WHAT IS BEING ASKED
Could you reproduce every record below exactly, excluding all pictures?
MATERIAL PROVIDED below:
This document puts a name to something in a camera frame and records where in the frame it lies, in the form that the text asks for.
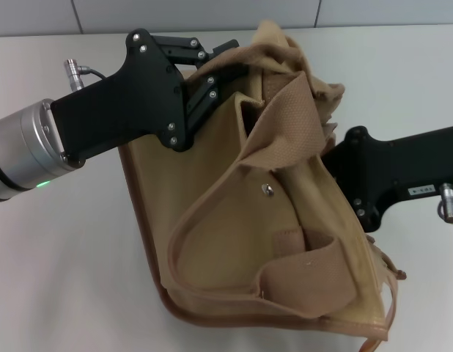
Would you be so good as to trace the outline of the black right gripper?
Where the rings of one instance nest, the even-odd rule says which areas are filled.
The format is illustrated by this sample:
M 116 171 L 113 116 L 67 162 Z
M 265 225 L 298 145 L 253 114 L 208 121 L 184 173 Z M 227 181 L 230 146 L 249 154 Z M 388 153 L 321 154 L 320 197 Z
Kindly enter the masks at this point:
End of MATERIAL PROVIDED.
RESPONSE BOX
This document puts a name to something in a camera frame and records where in the frame it lies, in the form that the text asks for.
Would you be so good as to trace the outline of the black right gripper?
Where the rings of one instance nest, the even-odd rule says which areas are filled.
The format is illustrated by this sample:
M 116 171 L 113 116 L 67 162 Z
M 265 225 L 298 145 L 253 114 L 208 121 L 184 173 Z M 227 181 L 230 146 L 249 154 Z M 388 153 L 321 154 L 320 197 Z
Kindly enter the masks at this point:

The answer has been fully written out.